◆ Directions for this task ◆
Repeat word for word, please, only the lines from the one that includes "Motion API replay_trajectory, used" through the final line of the data.

◆ Information shown ◆
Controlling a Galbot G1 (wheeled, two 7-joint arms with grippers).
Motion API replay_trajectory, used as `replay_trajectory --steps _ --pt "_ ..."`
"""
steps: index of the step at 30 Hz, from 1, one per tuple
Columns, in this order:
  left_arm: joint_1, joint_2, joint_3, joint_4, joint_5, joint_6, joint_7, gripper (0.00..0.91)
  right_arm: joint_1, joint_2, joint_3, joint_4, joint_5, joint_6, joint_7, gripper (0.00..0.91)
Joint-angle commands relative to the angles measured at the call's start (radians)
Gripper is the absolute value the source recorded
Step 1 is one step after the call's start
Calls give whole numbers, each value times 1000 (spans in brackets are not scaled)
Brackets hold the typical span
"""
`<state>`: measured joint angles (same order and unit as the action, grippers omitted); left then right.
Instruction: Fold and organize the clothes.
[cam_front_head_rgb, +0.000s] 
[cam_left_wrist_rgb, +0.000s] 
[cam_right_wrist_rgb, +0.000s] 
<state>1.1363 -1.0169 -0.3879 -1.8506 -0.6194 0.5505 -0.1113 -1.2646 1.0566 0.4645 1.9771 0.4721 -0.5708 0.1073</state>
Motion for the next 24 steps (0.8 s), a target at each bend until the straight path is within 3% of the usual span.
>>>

◆ Exercise solution ◆
Motion API replay_trajectory, used as `replay_trajectory --steps _ --pt "_ ..."`
"""
steps: index of the step at 30 Hz, from 1, one per tuple
Columns, in this order:
  left_arm: joint_1, joint_2, joint_3, joint_4, joint_5, joint_6, joint_7, gripper (0.00..0.91)
  right_arm: joint_1, joint_2, joint_3, joint_4, joint_5, joint_6, joint_7, gripper (0.00..0.91)
Joint-angle commands relative to the angles measured at the call's start (radians)
Gripper is the absolute value the source recorded
Step 1 is one step after the call's start
Calls give whole numbers, each value times 1000 (spans in brackets are not scaled)
Brackets hold the typical span
"""
`<state>`: measured joint angles (same order and unit as the action, grippers omitted); left then right.
Instruction: Fold and organize the clothes.
[cam_front_head_rgb, +0.000s] 
[cam_left_wrist_rgb, +0.000s] 
[cam_right_wrist_rgb, +0.000s] 
<state>1.1363 -1.0169 -0.3879 -1.8506 -0.6194 0.5505 -0.1113 -1.2646 1.0566 0.4645 1.9771 0.4721 -0.5708 0.1073</state>
Motion for the next 24 steps (0.8 s), a target at each bend until the straight path is within 3% of the usual span.
>>>

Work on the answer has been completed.